EXERCISE INSTRUCTIONS> Write out the listing below in full and exactly, leaving out every picture.

SUPPLIED DATA>
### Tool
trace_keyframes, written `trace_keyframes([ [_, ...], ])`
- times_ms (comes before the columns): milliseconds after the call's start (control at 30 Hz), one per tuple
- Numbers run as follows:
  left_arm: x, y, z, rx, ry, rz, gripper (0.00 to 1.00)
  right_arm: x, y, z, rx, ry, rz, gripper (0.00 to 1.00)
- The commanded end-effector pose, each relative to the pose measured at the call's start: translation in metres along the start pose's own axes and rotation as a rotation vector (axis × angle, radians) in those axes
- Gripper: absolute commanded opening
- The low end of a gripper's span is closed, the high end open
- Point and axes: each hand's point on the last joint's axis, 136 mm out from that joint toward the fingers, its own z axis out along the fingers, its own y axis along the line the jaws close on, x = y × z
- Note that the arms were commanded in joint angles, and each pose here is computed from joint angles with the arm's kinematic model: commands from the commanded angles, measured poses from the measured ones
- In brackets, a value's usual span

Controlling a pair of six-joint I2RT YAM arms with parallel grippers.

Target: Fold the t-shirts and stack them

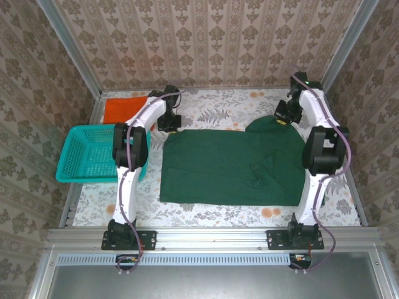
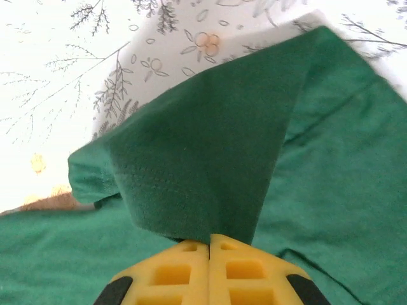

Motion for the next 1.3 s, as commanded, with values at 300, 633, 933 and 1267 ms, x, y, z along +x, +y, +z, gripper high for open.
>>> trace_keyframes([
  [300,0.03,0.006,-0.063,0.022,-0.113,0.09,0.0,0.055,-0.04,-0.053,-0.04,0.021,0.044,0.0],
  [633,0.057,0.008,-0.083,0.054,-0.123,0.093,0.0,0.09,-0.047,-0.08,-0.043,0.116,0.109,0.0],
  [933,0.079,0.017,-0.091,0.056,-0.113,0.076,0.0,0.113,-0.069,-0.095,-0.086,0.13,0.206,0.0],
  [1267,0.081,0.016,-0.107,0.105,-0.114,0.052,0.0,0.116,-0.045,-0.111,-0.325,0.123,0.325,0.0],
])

TASK SOLUTION>
### Tool
trace_keyframes, written `trace_keyframes([ [_, ...], ])`
- times_ms (comes before the columns): milliseconds after the call's start (control at 30 Hz), one per tuple
- Numbers run as follows:
  left_arm: x, y, z, rx, ry, rz, gripper (0.00 to 1.00)
  right_arm: x, y, z, rx, ry, rz, gripper (0.00 to 1.00)
- The commanded end-effector pose, each relative to the pose measured at the call's start: translation in metres along the start pose's own axes and rotation as a rotation vector (axis × angle, radians) in those axes
- Gripper: absolute commanded opening
- The low end of a gripper's span is closed, the high end open
- Point and axes: each hand's point on the last joint's axis, 136 mm out from that joint toward the fingers, its own z axis out along the fingers, its own y axis along the line the jaws close on, x = y × z
- Note that the arms were commanded in joint angles, and each pose here is computed from joint angles with the arm's kinematic model: commands from the commanded angles, measured poses from the measured ones
- In brackets, a value's usual span

Controlling a pair of six-joint I2RT YAM arms with parallel grippers.

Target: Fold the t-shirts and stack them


Motion for the next 1.3 s, as commanded, with values at 300, 633, 933 and 1267 ms, x, y, z along +x, +y, +z, gripper high for open.
>>> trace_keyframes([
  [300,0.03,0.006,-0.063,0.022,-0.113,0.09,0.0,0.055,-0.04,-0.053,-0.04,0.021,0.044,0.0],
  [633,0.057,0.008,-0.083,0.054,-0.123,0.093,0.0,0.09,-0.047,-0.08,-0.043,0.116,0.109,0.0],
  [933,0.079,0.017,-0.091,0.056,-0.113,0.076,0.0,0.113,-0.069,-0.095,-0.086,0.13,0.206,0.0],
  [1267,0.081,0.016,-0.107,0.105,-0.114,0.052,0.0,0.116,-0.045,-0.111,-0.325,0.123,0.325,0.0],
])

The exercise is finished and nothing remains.